__Exercise instructions__. Look through the records, and wherever the string "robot" turns up, copy out that line.

= = = =

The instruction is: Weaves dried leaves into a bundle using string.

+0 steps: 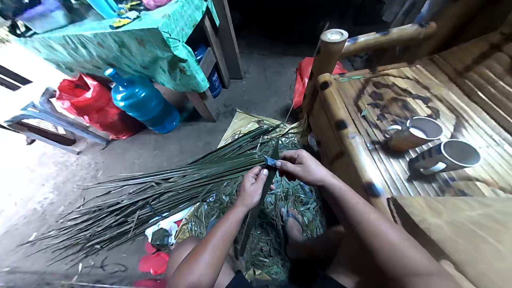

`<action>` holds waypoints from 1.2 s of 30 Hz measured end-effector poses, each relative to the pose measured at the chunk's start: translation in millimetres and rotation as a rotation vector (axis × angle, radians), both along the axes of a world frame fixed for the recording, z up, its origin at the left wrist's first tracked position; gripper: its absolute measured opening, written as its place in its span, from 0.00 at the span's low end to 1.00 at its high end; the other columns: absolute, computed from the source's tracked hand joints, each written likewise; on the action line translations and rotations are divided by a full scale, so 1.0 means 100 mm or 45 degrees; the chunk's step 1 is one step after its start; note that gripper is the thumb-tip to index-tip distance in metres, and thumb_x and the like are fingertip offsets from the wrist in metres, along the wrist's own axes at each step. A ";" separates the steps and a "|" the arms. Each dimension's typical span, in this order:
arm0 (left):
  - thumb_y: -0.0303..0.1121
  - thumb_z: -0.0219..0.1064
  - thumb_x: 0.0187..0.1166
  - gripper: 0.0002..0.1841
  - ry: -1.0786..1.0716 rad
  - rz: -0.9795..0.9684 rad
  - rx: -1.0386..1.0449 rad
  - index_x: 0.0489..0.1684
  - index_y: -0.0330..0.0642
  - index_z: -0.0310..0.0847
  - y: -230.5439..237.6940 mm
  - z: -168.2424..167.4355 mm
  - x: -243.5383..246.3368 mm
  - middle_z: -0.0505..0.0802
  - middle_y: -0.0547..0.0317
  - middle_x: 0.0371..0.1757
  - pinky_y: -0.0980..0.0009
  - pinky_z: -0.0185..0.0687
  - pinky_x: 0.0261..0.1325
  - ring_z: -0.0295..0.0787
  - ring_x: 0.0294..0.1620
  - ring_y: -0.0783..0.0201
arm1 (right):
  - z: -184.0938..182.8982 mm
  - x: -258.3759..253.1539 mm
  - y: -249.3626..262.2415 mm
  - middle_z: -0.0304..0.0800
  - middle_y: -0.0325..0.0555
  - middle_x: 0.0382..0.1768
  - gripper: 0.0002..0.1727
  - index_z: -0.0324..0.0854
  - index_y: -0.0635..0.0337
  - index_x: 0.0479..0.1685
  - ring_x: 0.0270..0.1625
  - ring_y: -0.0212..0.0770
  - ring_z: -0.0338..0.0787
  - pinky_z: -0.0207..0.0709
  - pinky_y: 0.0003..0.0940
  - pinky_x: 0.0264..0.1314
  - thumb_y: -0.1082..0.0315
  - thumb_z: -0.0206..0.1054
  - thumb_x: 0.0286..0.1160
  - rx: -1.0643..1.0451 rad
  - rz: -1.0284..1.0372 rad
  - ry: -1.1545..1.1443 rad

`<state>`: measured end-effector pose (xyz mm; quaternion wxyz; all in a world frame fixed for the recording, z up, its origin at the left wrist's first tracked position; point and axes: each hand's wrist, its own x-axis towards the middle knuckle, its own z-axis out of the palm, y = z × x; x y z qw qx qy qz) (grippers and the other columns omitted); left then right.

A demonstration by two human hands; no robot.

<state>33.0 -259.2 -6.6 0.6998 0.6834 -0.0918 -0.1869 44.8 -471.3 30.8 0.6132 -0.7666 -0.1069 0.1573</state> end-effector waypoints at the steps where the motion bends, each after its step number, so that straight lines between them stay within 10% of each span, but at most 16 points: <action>1: 0.29 0.48 0.93 0.13 0.003 -0.023 -0.006 0.52 0.31 0.79 0.00 0.00 0.00 0.94 0.55 0.38 0.65 0.95 0.42 0.95 0.35 0.62 | -0.01 0.01 -0.01 0.91 0.40 0.29 0.13 0.88 0.62 0.46 0.24 0.30 0.86 0.84 0.27 0.30 0.62 0.61 0.87 -0.007 -0.035 -0.058; 7: 0.32 0.47 0.94 0.14 0.086 -0.188 0.057 0.50 0.35 0.79 0.07 0.02 0.02 0.89 0.62 0.33 0.72 0.91 0.36 0.90 0.30 0.69 | 0.09 0.04 -0.26 0.90 0.44 0.29 0.13 0.86 0.64 0.52 0.23 0.35 0.86 0.85 0.31 0.27 0.64 0.61 0.86 0.194 -0.238 -0.258; 15: 0.36 0.42 0.93 0.15 0.168 -0.360 -0.132 0.44 0.46 0.77 0.16 0.04 0.10 0.78 0.74 0.21 0.84 0.68 0.19 0.70 0.15 0.80 | 0.00 0.02 -0.22 0.90 0.40 0.28 0.14 0.87 0.64 0.42 0.25 0.28 0.86 0.84 0.25 0.29 0.63 0.61 0.86 0.227 0.187 -0.316; 24: 0.37 0.47 0.92 0.13 0.196 -0.485 -0.127 0.40 0.48 0.77 0.15 0.03 -0.01 0.79 0.75 0.22 0.84 0.65 0.18 0.68 0.15 0.81 | 0.20 0.10 -0.59 0.89 0.38 0.29 0.11 0.87 0.59 0.48 0.22 0.28 0.83 0.82 0.24 0.25 0.63 0.62 0.87 0.366 -0.238 -0.492; 31: 0.37 0.48 0.93 0.13 0.137 -0.342 -0.186 0.44 0.46 0.79 0.12 0.06 0.04 0.84 0.73 0.26 0.84 0.71 0.20 0.74 0.18 0.80 | 0.01 0.00 -0.23 0.90 0.37 0.27 0.16 0.87 0.65 0.41 0.26 0.26 0.85 0.83 0.24 0.30 0.61 0.61 0.87 0.223 0.289 -0.286; 36: 0.38 0.49 0.93 0.13 0.124 -0.362 -0.220 0.42 0.47 0.78 0.14 0.07 0.03 0.79 0.76 0.20 0.84 0.67 0.19 0.70 0.15 0.80 | 0.06 0.06 -0.26 0.88 0.38 0.25 0.14 0.86 0.63 0.38 0.24 0.28 0.85 0.82 0.25 0.28 0.63 0.61 0.85 0.223 0.159 -0.401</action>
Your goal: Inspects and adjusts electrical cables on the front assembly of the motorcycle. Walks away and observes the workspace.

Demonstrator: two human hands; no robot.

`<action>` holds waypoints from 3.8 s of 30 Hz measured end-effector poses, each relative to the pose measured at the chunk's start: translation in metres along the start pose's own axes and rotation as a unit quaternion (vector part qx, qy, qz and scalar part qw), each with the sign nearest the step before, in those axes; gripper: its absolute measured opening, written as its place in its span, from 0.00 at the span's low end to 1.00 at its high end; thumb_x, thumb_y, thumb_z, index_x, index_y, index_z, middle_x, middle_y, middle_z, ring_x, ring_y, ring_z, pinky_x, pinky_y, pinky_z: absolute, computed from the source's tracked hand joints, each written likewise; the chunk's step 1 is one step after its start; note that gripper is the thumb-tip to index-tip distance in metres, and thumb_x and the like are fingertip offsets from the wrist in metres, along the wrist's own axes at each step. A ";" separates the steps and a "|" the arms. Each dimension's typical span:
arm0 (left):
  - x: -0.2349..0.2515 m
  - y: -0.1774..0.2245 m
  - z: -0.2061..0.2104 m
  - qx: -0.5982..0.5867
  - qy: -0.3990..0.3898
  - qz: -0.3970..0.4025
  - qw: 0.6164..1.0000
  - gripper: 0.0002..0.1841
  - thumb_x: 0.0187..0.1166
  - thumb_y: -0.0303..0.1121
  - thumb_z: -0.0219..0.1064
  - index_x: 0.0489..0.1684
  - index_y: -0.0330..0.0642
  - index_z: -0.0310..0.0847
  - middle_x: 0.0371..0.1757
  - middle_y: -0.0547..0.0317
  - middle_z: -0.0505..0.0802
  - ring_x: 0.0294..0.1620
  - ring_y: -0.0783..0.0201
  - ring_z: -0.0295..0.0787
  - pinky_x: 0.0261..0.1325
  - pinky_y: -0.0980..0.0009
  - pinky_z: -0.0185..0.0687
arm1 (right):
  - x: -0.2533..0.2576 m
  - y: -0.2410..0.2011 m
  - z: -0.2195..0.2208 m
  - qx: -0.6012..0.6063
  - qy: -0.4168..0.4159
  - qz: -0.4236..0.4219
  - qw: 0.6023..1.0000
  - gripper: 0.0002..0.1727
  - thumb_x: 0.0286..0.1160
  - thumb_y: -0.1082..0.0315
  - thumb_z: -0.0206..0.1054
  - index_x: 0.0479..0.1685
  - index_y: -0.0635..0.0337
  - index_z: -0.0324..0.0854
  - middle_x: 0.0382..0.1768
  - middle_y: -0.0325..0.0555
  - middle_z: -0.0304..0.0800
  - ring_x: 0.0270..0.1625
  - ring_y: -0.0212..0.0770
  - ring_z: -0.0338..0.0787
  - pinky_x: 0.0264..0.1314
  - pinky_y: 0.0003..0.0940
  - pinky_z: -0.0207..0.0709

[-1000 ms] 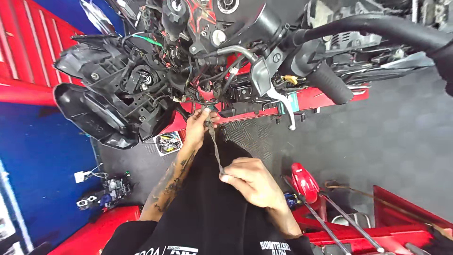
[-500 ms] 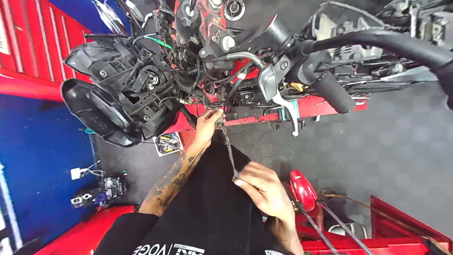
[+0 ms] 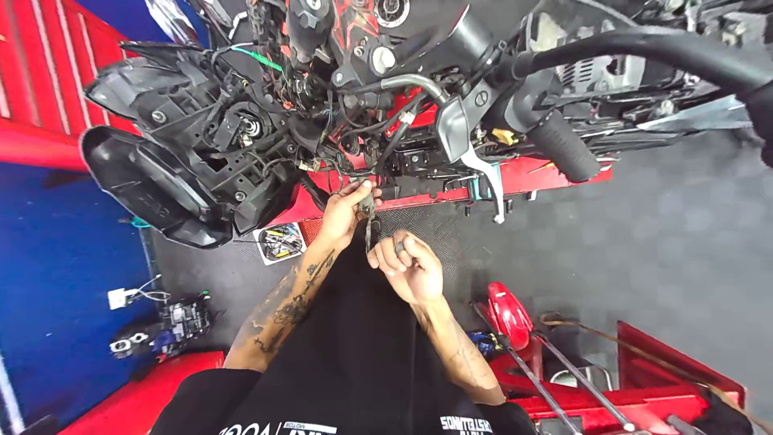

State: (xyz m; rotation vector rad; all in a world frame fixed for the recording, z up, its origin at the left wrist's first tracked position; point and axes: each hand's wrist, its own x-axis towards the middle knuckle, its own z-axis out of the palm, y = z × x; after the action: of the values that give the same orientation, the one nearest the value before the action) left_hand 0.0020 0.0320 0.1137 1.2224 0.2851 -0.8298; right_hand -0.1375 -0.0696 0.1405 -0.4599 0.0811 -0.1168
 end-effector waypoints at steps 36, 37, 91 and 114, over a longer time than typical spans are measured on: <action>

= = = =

__Solution to this exercise__.
A demonstration by two human hands; no robot.
Demonstrator: two human hands; no robot.

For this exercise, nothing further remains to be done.